Closed WraithNath closed 3 years ago
Hi @WraithNath ,
The best way to get your training data in the format you need is to use the Labeling tool provided by the Form Recognizer Service. Here you can find more information about how to use it: https://docs.microsoft.com/en-us/azure/applied-ai-services/form-recognizer/label-tool?tabs=v2-1
Hello,
Thanks for the reply, I have used the training tool and its very good. I'm using it and comparing the json files generated from it with the ones I am am generating from my own application. The fields.json and labels.json are now a perfect match, its just the ocr.json file that is a problem now (I have the page collection that is returned from StartRegognizeContent but this is not enough to populate the ocr.json file with.
I am creating a customer facing windows application (well its part of another application). I cant really expect users to use an external web application to label the documents when they should be able to do it all from within the one application.
I have created the winforms UI for the labelling which works in the same way as the react web app. I just need a way of generating the ocr.json file.
I have had a look through the source code of the SDK and it looks like the conversion to a PageCollection happens in the RecognizeContentOperation.WaitForCompletion.
would it be possible to somehow create my own RegognizeContentOperation that returns the correct type and I can worry about converting to a page collection. Most of the classes it looks like I need have 'internal' modifiers on them so I cant get access to them (eg, the rest service class that does the actual calls to the web service).
Happy to try out some idea's if you have any, its this ocr.json file generation that is stopping progress now.
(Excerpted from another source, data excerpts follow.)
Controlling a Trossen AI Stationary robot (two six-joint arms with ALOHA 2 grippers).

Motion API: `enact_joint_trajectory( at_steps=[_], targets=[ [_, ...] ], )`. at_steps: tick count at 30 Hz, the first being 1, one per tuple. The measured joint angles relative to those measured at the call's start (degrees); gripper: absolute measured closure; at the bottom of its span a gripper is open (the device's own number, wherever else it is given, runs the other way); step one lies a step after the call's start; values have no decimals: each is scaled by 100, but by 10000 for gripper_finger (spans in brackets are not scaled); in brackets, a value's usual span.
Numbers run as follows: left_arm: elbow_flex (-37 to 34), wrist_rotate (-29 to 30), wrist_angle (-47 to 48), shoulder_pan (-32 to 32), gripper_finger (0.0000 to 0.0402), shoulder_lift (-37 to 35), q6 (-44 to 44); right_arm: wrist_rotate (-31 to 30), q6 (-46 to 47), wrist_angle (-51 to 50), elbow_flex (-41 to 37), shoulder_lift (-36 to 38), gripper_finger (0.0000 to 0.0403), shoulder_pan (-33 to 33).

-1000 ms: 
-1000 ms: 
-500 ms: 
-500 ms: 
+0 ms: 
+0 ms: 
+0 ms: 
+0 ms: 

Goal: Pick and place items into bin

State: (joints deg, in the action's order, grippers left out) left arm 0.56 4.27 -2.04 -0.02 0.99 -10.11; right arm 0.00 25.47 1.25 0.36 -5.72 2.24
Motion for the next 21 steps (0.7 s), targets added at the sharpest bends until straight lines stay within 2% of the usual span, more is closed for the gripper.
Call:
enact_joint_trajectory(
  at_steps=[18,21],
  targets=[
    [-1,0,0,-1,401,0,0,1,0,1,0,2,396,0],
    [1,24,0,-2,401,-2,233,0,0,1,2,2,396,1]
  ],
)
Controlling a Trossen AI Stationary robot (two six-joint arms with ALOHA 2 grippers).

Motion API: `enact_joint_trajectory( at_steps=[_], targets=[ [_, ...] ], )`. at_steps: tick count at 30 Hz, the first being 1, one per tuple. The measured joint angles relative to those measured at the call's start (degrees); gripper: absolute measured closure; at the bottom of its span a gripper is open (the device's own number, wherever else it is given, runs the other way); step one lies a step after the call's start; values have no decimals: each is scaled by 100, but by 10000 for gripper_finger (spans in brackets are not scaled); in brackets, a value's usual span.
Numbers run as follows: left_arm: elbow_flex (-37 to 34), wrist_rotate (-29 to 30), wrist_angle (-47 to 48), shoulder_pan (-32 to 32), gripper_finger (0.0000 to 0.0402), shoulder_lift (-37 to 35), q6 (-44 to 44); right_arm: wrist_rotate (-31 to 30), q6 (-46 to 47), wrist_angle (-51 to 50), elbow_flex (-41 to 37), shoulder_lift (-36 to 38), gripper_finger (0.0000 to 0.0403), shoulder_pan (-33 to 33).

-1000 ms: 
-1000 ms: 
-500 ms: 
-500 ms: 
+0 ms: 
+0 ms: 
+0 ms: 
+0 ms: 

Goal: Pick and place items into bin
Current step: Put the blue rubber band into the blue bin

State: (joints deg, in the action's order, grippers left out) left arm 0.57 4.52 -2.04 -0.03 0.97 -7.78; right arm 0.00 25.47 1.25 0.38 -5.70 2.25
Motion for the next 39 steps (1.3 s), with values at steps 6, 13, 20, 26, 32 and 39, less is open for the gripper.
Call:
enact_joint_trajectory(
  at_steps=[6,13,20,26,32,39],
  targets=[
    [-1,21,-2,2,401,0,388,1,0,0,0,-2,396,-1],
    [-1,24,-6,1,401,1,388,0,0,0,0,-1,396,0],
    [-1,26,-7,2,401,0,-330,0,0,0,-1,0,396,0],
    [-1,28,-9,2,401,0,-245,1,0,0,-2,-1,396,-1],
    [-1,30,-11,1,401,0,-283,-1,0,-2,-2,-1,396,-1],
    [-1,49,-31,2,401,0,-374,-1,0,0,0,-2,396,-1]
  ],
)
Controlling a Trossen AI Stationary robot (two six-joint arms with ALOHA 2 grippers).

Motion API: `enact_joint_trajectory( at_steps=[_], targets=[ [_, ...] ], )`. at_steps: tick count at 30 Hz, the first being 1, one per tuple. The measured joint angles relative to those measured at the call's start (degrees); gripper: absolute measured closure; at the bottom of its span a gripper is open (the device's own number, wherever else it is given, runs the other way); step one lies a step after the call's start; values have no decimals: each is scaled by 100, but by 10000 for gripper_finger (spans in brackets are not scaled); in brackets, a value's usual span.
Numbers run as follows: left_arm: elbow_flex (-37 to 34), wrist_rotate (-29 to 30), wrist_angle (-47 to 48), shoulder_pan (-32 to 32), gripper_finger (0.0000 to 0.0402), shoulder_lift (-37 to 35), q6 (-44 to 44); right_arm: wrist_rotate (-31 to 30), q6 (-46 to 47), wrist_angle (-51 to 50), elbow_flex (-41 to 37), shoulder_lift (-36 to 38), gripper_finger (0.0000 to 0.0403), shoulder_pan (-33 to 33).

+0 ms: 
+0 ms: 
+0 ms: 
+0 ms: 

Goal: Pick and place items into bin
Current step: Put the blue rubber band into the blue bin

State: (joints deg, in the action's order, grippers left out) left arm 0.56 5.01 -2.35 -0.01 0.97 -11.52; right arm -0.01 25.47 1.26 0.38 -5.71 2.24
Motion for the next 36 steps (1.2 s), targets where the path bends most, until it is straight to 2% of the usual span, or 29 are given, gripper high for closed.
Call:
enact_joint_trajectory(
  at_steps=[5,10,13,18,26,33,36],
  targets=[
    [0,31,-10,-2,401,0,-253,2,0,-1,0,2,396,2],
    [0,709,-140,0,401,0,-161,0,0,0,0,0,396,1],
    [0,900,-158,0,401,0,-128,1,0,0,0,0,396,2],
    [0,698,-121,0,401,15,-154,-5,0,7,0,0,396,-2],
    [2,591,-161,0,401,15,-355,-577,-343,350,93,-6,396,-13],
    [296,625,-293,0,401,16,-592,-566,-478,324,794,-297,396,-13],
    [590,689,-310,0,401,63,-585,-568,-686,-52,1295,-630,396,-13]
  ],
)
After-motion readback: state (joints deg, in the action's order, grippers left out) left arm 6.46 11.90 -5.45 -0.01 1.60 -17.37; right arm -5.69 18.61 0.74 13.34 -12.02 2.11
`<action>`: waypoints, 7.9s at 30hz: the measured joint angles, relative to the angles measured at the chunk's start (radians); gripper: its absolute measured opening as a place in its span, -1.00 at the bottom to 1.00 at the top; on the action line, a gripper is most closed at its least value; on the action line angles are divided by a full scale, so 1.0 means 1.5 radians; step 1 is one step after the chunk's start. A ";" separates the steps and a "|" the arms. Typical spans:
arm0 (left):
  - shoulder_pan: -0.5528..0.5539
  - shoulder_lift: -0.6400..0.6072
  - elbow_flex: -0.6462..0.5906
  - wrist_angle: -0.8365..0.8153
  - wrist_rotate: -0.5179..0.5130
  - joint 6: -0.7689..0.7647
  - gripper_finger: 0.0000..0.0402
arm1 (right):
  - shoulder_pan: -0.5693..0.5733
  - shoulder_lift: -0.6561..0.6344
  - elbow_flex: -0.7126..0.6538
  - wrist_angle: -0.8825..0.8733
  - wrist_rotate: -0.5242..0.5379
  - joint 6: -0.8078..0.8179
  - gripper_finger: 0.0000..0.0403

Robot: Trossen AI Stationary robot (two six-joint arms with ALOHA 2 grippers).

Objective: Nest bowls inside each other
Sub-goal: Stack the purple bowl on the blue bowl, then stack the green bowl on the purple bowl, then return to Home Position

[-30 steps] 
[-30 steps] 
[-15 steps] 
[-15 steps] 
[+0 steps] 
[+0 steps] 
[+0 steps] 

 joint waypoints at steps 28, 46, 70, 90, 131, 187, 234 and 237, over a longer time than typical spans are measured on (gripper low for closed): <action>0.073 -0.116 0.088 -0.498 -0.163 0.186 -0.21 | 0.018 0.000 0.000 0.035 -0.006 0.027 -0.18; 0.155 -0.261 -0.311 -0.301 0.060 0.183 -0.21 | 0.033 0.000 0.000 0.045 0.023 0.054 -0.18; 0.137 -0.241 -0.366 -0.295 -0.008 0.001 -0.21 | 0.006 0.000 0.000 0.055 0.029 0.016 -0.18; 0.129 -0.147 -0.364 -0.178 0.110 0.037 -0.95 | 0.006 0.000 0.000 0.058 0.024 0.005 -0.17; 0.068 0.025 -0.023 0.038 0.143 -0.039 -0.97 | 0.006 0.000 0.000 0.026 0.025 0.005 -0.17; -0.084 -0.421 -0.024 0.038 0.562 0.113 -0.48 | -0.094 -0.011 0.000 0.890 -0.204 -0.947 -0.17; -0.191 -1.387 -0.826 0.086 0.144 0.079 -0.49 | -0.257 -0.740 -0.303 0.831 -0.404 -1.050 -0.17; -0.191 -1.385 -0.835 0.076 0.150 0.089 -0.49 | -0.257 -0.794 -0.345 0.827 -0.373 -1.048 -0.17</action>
I may be able to craft a lot in the file from the page collection, but im not going to be able to set properties such as the version it was created from for example.
Thanks for the explanation. It def looks like the UI tool won't be enough.
What about getting the raw response from the service and parsing from there the information you need so you can use that as the ocr.json
file?
Something like (but more stable for production environment):
Response<FormPageCollection> response = await client.StartRecognizeContentAsync(stream).WaitForCompletionAsync();
var contentStream = response.GetRawResponse().ContentStream;
contentStream.Position = 0;
var stringResult = new StreamReader(contentStream).ReadToEnd();
// get the information you need from stringResult ?
Hi @maririos,
Thanks, Ill try that out later and see whether the original result in in the reponse or not.
fingers crossed!
@maririos ,
I think that is going to work! Ill need to create some models to convert the json to in order to return it but the output seems to match the ocr file that the training tool generates.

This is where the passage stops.